Anche Bukowski vedeva la libertà nell’ozio dei gatti

di MARY B. TOLUSSO
Da Rodari a Szymborska. I gatti sono stati celebrati da generazioni di poeti. E d'altra parte sono belli, eleganti, liberi. Più di un autore ha confessato la sua dipendenza da questa specie felina, per la loro raffinatezza in punta di zampe. Tra questi c'è senz'altro Bukowski, per lui erano emblema di bellezza, ma non solo. Dai gatti si impara a vivere, scriveva il poeta americano.

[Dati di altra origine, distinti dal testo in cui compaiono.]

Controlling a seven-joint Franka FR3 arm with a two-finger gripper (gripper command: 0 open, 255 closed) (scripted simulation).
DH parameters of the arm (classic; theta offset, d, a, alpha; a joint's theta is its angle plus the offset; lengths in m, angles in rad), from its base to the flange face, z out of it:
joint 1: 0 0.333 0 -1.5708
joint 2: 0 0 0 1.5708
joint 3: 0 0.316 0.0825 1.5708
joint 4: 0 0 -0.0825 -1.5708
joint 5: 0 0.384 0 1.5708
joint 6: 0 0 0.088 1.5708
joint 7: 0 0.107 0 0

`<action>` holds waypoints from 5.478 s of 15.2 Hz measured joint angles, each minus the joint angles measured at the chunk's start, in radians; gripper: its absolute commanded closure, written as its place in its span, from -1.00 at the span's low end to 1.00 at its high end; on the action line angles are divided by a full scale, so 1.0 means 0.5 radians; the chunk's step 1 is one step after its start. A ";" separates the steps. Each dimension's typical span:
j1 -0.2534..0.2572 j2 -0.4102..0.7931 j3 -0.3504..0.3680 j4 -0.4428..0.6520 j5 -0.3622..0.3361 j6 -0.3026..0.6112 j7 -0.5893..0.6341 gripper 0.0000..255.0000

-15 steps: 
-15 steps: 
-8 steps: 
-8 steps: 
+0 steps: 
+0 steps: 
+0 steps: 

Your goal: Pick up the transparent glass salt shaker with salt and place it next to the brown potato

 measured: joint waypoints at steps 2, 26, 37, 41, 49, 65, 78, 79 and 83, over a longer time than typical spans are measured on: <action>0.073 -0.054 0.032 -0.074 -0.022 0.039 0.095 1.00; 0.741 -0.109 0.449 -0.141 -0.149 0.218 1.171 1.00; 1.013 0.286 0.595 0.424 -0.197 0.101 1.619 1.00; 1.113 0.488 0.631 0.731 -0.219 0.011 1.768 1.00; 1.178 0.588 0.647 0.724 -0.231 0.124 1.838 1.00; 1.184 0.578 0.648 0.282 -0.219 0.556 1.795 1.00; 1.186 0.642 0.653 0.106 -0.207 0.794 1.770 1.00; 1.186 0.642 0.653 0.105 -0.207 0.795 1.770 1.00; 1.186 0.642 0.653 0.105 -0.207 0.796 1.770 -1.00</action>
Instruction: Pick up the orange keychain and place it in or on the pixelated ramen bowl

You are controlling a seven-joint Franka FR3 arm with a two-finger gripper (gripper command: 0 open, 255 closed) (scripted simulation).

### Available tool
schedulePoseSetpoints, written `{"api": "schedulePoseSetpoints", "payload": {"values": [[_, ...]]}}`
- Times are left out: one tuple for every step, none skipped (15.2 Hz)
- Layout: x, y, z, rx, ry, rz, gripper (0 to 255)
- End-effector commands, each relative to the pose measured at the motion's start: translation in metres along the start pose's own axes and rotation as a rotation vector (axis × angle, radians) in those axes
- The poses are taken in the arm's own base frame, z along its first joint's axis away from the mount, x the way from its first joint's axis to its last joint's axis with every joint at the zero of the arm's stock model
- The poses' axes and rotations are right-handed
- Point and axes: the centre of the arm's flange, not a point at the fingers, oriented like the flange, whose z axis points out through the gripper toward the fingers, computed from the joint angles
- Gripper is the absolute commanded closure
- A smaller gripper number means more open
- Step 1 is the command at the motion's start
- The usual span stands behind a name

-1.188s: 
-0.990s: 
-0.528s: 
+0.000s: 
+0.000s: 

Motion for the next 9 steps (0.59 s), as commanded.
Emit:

Lo si può leggere nell'antologia "Sui Gatti" (Guanda, pag. 159, euro 14,00), che raccoglie poesie e prose di Bukowski sull'argomento. C'è tutta una storia nell'evocazione di pregi e difetti di queste piccole belve selvatiche, che poi altro non è che la storia di Hank. Gatti un po' strambi, con le ossa spezzate e qualche proiettile sotto pelle, ma sempre dignitosi, regali, come lo è chi non mendica pietà da nessuno. Soprattutto il poeta ne ammira la saggezza “perché loro sanno che tutto semplicemente è com'è. Non vale la pena scaldarsi”. Emblema di estetica, ma soprattutto di libertà, in qualche modo agevolata per chi sa “scivolare nello spazio senza attrito”. Altra faccenda è l'umano, ci dice Bukowski, dove le cose iniziano a perdere il loro valore naturale.
Chi aderisce bene a questa psicologia è pure Christian Delorenzo, curatore di "Gatti. I racconti più belli" (Einaudi, pag. 328, euro 17,00). Siamo di fronte a testi classici: Lessing, Pirandello, Zola, Kipling, solo per fare alcuni nomi. Sarà perché, come scrive Mauro Bersani in prefazione, il gatto ha animato con forza quel mondo di sogni che è la letteratura. Ci sono gatti anarchici, filosofi, teneri e, perché no, gatti molto vendicativi. Ciò che seduce, grazie al talento degli autori proposti, è la capacità di unire i contrasti: liberi ma fedeli, gotici ma tenerissimi, vendicativi ma giusti. Il gatto è tutto questo. Edonisti e dediti all'ozio, veri eroi del godimento. Ce lo spiega bene Taine descrivendoci la felicità di un gatto che sonnecchia d'estate accanto a uno stagno "e siccome non si pensa a nulla, nulla si desidera". Dei veri filosofi. Al contrario Zola nel suo "Paradiso dei gatti" ce ne rifila uno piuttosto irreale, un gatto che, dopo aver assaggiato la libertà, decide di venderla e farsi rinchiudere in una casa per un po' di carne. La metafora è chiara e infatti il grande autore si affretta a dire: "Parlo per i gatti, naturalmente". Sussulterete un po' con i gatti neri di Edgar Allan Poe, mentre si trae gratificazione da quello di Stuart Greene: mai fare cattiverie a un gatto, saprà come sbarazzarsi di voi.
D'altra parte questi incantevoli animali con tutta probabilità non si sono ancora liberati dall'istinto di superiorità, ricordiamoci che per molti popoli erano degli dei. Talmente perfetti da essere eleganti anche mentre ti infliggono la morte, lo racconta l'eccellenza Conan Doyle. Ma il più bel racconto è senz'altro "Vita di due gatte" di Pierre Loti, proustiano nel dettato, lirico nel ricordo. Chiunque abbia vissuto con un gatto, e l'abbia perso, aderirà totalmente a questa storia che ci dice con perfezione il loro sguardo sulle cose, come amano, come ci sono grati. E quanto riescano ad amarli solo le persone libere.